Student Profile: Kristen Green

B.S., Exercise Science
Year Expected to Graduate
Long Island
St. Catherine, Jamaica
Student Profile: Kristen Green

From the Army to the Classroom

“I was a scrawny, unathletic kid, so I didn’t think they would take me seriously,” recalls undergraduate exercise science student Kristen Green. “I told the Army recruiter I couldn’t do a single push-up and was a horrible runner.”

After graduating high school, Green left Jamaica, her home country, for New York. While considering her college options and the financial responsibilities that would follow, her mother suggested joining the U.S. Army, setting Green on a course that would chart her future.

Based on her Armed Services Vocational Aptitude Battery score (an exam to determine a recruit’s best fit in the military), Green was eligible to become a physical therapy (PT) specialist—a position she was thrilled to accept as she’s been interested in the field since undergoing PT for knee pain when she was 14 years old. Seven years in active duty between Fort Drum, N.Y., Kuwait, and Scholfield Barracks in Hawaii, proved fruitful. Green rose from PT technician to manager of the PT clinic and later became manager of the musculoskeletal department, which included physical therapy, occupational therapy, chiropractic, and orthopedics.

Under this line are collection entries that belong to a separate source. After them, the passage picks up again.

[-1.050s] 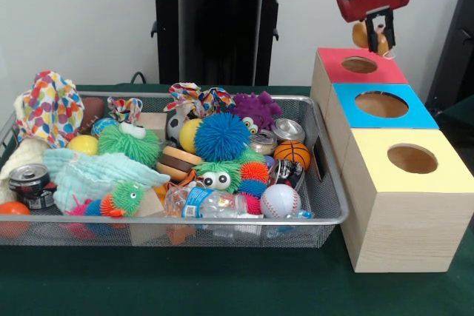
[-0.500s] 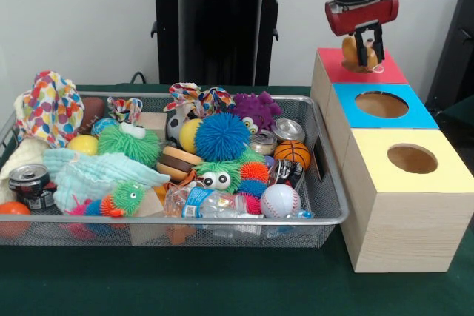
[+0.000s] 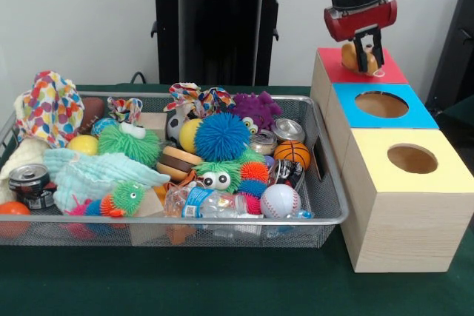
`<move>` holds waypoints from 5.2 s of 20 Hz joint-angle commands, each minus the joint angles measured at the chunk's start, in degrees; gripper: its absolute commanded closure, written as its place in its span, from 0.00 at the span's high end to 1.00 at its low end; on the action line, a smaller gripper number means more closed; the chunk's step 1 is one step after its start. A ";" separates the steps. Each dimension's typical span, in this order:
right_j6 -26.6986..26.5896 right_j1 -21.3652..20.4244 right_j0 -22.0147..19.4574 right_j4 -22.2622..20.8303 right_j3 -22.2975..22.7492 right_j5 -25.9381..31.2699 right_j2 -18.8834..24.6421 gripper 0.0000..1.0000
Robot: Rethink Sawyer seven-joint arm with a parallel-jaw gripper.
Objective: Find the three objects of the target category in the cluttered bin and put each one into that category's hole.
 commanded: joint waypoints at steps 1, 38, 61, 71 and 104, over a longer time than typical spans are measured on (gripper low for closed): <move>13.98 1.73 -2.19 -2.89 2.97 -4.90 4.06 0.00; 10.65 9.17 0.02 -7.56 1.83 -8.39 -3.62 0.00; 10.00 13.70 0.33 -11.17 1.36 -13.37 -5.99 0.00; 10.80 19.14 -0.47 -14.13 -0.41 -18.00 -5.64 0.00; 13.70 20.32 -1.63 -14.07 -0.04 -18.30 -3.91 1.00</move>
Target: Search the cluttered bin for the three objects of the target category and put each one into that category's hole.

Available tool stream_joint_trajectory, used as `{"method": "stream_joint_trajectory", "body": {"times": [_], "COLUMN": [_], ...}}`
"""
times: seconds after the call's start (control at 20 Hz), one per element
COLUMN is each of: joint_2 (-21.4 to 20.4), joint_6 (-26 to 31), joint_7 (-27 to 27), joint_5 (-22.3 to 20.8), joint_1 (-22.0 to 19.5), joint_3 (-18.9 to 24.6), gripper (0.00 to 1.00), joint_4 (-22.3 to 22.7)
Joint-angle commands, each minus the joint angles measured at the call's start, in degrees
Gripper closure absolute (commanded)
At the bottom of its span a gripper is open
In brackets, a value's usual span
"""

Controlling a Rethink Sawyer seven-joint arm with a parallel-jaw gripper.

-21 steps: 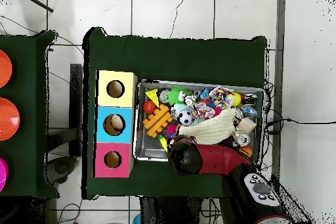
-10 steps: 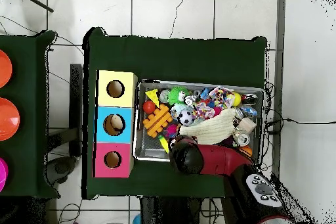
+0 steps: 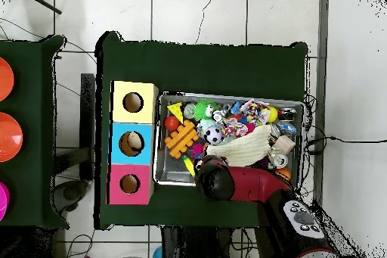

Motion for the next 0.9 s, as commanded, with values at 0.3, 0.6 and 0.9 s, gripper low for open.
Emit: {"method": "stream_joint_trajectory", "body": {"times": [0.3,0.6,0.9], "joint_2": [3.4,3.2,2.9], "joint_6": [-2.4,-1.9,0.8], "joint_7": [6.3,6.2,4.7], "joint_5": [-1.0,-0.7,-1.1], "joint_1": [-1.2,-1.3,-1.3], "joint_3": [0.1,0.5,0.4], "gripper": [0.0,0.0,1.0], "joint_4": [-4.4,-4.5,-4.6]}}
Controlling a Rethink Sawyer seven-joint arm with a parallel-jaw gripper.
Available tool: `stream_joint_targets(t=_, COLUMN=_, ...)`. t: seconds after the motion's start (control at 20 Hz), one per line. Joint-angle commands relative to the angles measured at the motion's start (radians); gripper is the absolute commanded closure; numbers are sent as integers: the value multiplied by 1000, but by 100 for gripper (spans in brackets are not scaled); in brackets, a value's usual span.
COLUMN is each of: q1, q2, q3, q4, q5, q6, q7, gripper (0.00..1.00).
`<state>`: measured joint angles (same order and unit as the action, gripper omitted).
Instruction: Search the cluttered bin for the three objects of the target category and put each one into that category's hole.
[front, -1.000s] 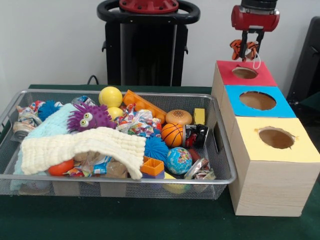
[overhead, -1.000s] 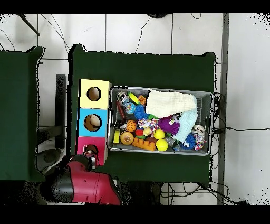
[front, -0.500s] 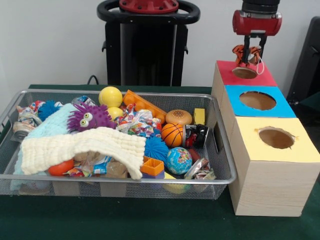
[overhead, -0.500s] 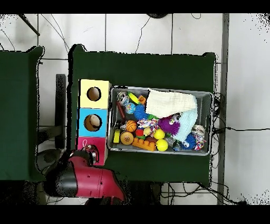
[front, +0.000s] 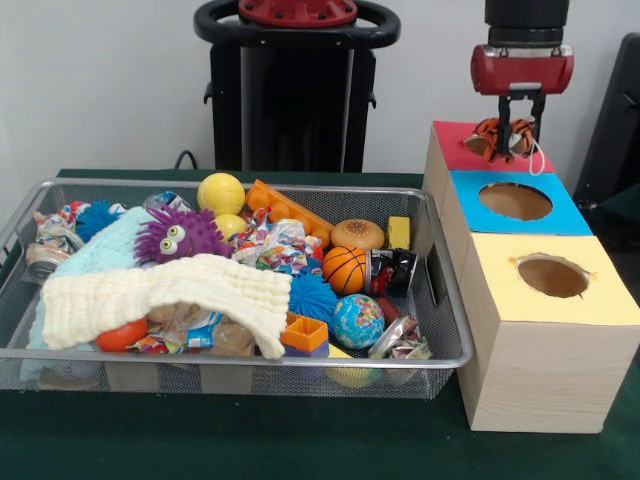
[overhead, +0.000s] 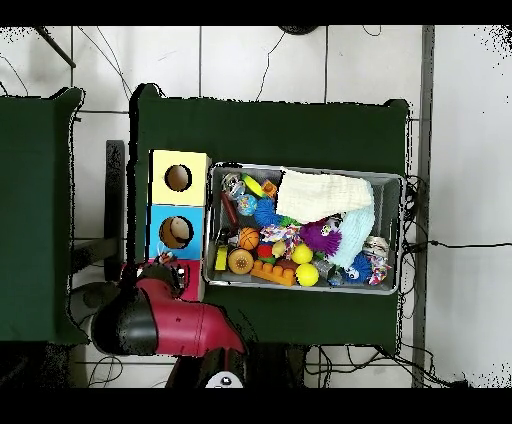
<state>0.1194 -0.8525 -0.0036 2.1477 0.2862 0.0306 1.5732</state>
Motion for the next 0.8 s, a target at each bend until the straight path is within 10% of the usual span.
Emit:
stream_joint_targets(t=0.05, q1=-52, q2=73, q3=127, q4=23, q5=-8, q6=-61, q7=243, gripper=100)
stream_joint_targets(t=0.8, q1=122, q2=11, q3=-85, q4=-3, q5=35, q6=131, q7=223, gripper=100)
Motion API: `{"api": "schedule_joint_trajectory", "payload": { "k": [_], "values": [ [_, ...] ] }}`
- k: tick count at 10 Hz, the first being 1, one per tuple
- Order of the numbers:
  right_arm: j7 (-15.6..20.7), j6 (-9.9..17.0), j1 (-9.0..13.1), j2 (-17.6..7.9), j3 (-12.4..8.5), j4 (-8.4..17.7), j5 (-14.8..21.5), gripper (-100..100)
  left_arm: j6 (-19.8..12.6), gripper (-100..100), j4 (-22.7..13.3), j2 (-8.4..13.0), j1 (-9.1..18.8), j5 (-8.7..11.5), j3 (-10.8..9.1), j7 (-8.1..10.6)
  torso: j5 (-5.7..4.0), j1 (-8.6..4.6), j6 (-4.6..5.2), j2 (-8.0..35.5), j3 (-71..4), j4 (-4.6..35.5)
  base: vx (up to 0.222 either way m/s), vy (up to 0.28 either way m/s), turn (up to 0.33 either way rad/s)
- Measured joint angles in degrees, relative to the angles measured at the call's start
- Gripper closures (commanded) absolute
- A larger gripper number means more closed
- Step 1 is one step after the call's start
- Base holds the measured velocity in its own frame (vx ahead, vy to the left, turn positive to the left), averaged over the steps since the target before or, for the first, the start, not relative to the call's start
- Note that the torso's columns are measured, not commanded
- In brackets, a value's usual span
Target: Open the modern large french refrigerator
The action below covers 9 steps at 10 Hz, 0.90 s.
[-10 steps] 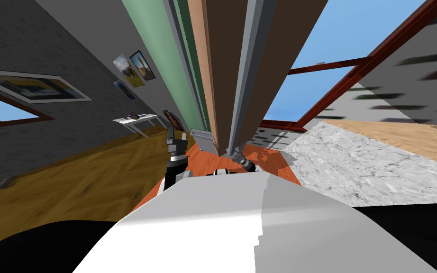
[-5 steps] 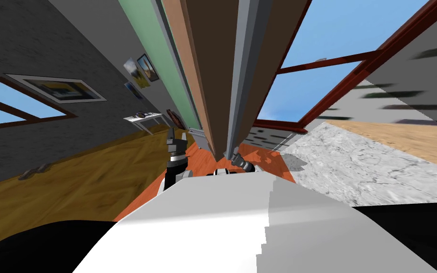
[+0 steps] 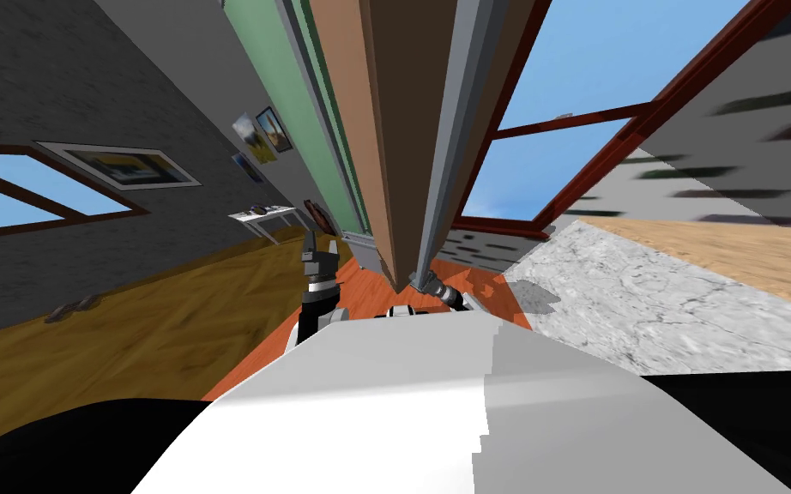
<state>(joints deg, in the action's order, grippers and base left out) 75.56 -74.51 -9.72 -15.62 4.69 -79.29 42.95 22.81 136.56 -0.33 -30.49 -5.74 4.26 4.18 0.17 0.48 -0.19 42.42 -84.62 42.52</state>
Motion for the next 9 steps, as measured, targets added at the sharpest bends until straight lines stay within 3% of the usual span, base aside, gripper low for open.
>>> {"api": "schedule_joint_trajectory", "payload": {
  "k": [4,5,8,9],
  "values": [
    [-3.94,3.45,2.23,-1.42,-0.08,-1.30,0.12,-100,0.00,0,0.00,0.00,0.00,0.00,0.00,0.00,0.19,-0.23,0.11,0.64,0.14,0.80,-0.063,0.025,-0.002],
    [-4.57,3.85,3.44,-1.69,-0.17,-0.46,0.00,-100,0.00,0,0.00,0.00,0.00,0.00,0.00,0.00,0.23,-0.23,0.10,0.65,0.13,0.92,-0.034,0.012,0.012],
    [-5.99,4.57,2.82,-2.53,-0.36,-1.96,-0.06,-100,0.00,0,0.00,0.00,-0.01,0.00,0.00,0.00,0.32,-0.20,0.16,0.86,0.17,1.20,0.000,-0.001,0.000],
    [-6.01,4.83,2.63,-2.59,-0.28,-1.72,0.13,0,0.00,0,0.00,0.00,-0.01,0.00,0.00,0.00,0.17,-0.19,0.21,0.76,0.29,0.72,0.012,-0.004,0.000]
  ]
}}
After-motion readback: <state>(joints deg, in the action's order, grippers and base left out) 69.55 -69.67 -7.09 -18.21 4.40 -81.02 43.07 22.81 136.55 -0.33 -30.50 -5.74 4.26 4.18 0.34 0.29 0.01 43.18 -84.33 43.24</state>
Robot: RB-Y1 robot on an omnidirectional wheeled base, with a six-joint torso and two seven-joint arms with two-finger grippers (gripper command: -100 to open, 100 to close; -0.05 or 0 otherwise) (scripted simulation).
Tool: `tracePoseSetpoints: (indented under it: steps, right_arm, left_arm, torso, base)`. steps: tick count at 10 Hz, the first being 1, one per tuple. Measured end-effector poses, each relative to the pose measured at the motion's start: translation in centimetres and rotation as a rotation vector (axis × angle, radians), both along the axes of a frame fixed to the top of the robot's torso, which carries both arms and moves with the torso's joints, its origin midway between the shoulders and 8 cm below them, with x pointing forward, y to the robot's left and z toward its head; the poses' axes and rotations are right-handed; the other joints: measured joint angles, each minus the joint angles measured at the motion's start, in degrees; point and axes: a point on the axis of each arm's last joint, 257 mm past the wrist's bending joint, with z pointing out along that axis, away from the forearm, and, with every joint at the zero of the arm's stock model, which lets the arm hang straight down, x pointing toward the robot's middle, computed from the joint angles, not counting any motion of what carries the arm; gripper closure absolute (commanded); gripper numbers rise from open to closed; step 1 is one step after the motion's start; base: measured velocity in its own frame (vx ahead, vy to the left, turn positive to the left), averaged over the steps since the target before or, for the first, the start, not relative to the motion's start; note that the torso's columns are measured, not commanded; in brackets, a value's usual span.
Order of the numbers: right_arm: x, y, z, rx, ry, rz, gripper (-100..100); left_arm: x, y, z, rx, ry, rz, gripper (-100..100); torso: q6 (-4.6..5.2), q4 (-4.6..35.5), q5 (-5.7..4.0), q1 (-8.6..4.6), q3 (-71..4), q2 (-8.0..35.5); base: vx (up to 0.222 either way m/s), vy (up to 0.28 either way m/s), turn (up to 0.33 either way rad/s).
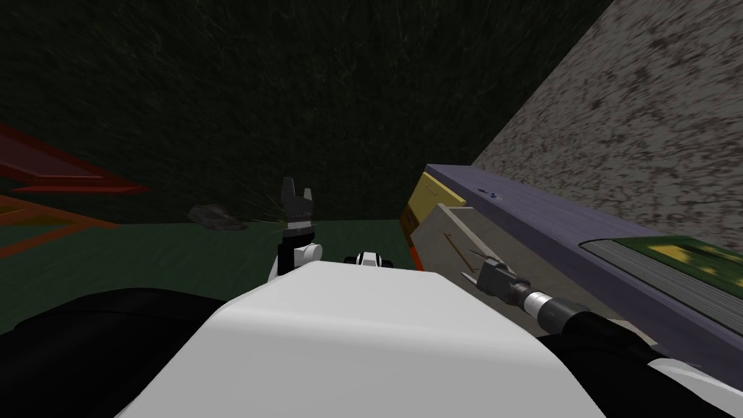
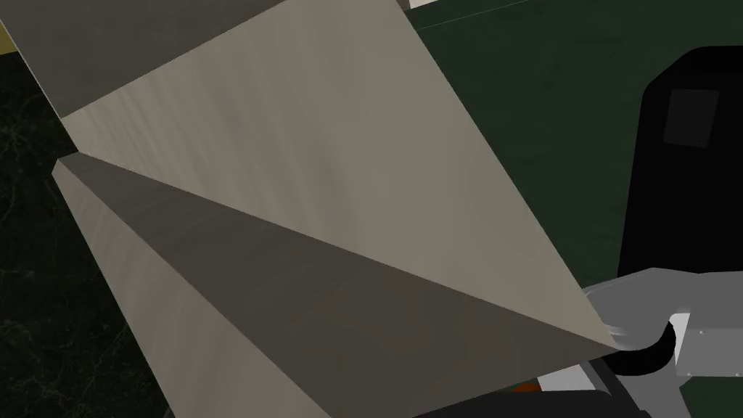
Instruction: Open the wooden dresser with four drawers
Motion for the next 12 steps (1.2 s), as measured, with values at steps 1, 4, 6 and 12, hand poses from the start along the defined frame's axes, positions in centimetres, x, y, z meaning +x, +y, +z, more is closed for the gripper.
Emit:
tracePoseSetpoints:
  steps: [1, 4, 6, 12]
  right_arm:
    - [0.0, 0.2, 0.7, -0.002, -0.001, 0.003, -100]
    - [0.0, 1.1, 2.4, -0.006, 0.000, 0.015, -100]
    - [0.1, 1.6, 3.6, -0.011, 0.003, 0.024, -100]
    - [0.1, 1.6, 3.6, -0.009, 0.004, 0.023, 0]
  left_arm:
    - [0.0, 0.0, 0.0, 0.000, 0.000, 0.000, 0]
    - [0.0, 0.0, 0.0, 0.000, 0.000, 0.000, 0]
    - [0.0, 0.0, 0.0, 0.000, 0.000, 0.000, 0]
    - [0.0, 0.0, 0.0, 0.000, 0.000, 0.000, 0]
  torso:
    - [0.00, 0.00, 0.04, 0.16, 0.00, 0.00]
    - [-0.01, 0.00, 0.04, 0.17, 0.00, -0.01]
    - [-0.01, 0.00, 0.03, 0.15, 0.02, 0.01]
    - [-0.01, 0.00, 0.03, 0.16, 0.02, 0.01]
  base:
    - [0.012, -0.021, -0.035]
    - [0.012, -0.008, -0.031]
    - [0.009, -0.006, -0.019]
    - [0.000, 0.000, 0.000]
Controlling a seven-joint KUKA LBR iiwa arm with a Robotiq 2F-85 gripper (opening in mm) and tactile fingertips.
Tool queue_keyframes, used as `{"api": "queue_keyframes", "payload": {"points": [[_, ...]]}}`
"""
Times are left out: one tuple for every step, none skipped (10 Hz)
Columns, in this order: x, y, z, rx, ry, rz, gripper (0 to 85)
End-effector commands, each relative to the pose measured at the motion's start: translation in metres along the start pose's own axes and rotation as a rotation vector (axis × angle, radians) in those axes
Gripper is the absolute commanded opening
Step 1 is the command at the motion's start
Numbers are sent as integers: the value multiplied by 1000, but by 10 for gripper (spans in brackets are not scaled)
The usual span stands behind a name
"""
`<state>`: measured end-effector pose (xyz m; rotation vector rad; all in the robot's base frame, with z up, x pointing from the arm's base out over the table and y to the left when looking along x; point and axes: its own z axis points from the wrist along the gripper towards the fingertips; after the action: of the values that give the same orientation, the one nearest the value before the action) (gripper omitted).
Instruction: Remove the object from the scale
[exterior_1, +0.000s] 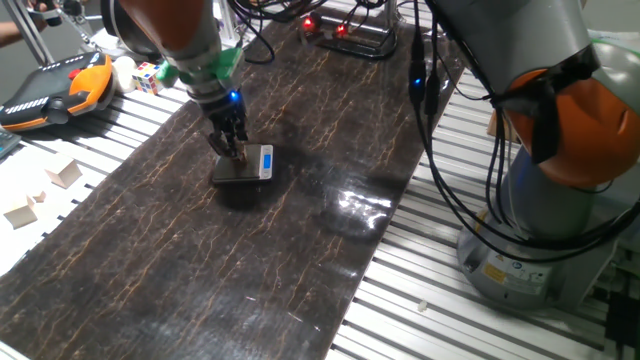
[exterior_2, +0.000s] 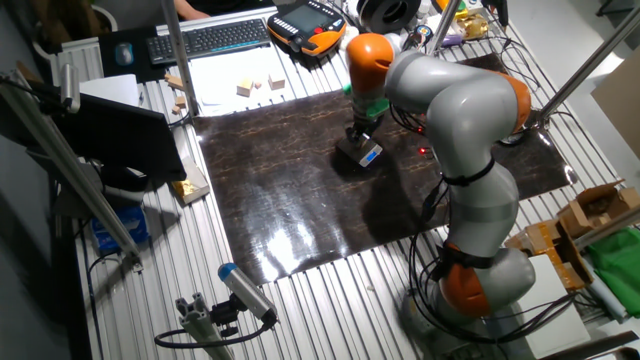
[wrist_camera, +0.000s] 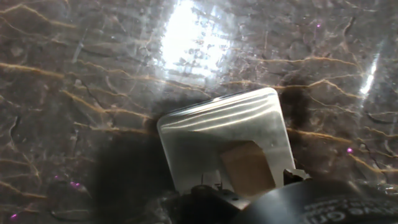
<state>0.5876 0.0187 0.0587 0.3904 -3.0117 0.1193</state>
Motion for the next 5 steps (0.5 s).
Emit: {"api": "queue_keyframes", "payload": {"points": [[0,1,3,-5,-1,-6,477],[0,3,5,-16,-7,-13,383],[0,5,5,-21,-12,-27,230],[0,9,3,-21,-11,-34,120],[1,15,-4,-20,-4,-23,63]]}}
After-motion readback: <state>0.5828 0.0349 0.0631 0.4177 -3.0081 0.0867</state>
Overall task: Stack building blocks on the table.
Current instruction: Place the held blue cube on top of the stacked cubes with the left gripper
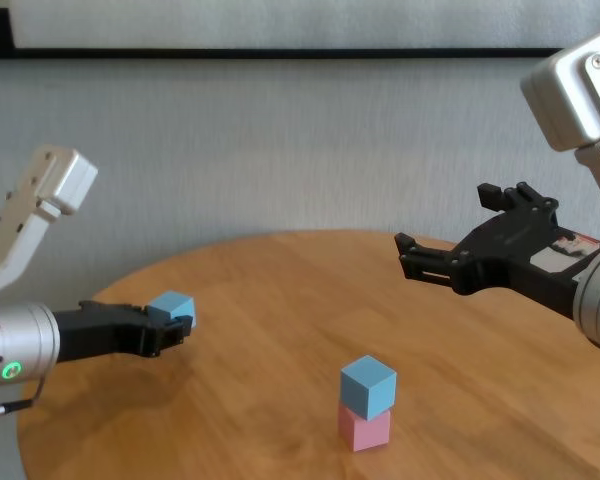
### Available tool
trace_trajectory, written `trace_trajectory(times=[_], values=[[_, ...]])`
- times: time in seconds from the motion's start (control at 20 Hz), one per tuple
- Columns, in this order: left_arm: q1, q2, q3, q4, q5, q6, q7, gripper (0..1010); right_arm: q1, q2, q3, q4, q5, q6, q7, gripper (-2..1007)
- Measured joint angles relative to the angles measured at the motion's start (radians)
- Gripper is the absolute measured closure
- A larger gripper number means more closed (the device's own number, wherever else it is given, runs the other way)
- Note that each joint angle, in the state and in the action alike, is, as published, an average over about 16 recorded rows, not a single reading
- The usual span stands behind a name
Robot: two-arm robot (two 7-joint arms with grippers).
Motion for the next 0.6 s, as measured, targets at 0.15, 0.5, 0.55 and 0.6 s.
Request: trace_trajectory(times=[0.15, 0.5, 0.55, 0.6], values=[[0.029, 0.026, 0.015, -0.081, -0.019, 0.021, -0.057, 605, 0.000, 0.000, 0.000, 0.000, 0.000, 0.000, 0.000, 0], [0.078, 0.073, 0.061, -0.229, -0.078, 0.041, -0.205, 605, 0.000, 0.000, 0.000, 0.000, 0.000, 0.000, 0.000, 0], [0.083, 0.077, 0.068, -0.244, -0.086, 0.040, -0.223, 605, 0.000, 0.000, 0.000, 0.000, 0.000, 0.000, 0.000, 0], [0.087, 0.082, 0.075, -0.256, -0.094, 0.038, -0.242, 605, 0.000, 0.000, 0.000, 0.000, 0.000, 0.000, 0.000, 0]])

After leaving active duty in 2021, Green stayed in the Army Reserve at Fort Meade, Md., until 2022, when she decided to formally pursue her studies in sports and health sciences. As she looked at potential universities, she was drawn to New York Tech for the School of Health Professions’ degree programs and veteran-friendly atmosphere.

Green’s extracurricular activities, past research, and ongoing lab work have helped her grow confident in her field of study. Being a member of the Exercise Science Club’s quiz bowl team has helped to boost her knowledge. Since joining in fall 2023, Green has become treasurer of the club and was a part of the team’s win that semester at the American College of Sports Medicine (ACSM) mid-Atlantic regional conference in Lancaster, Pa., where she acted as team scribe. Green says the team wasn’t positioned to win, but they stole the game at the last minute when an earlier conversation between team members turned out to be the answer to the final question of the quiz bowl—the non-essential amino acid beta-alanine is a pH buffer in the blood.

In November 2023, she and graduate student Camille Palarpalar presented their scholarly work at the Greater New York Regional Chapter of the ACSM’s 2023 Annual Fall Meeting. Their study, “Physical Activity Assessment of People with Type II Diabetes in the Dominican Republic,” discovered the need for different medical interventions among men and women. Their research won the President’s Cup Research Competition, and their abstract was published in the International Journal of Exercise Science: Conference Proceedings.

Now, Green works as a laboratory research assistant with Associate Professor of Biomedical Sciences Haotian Zhao, M.D., Ph.D. She maintains the lab space, assists with genotyping mice, and performs cryosectioning (tissue frozen and cut for microscopical examination). The lab is currently researching pediatric brain cancer with the goal of discovering therapeutic treatments for the disease.

“Think about where you want to be, what is required for that career, and the necessary steps needed to fulfill those requirements,” Green advises. “I always knew I wanted to become a healthcare professional, so my exercise science major is a great perquisite to my goal of becoming a physical therapist.”

As she completes her final semester of exercise science undergraduate work, Green feels well-prepared to continue her education in June 2024 at the Virginia Commonwealth University in Richmond, Va., where she will pursue a Doctor of Physical Therapy.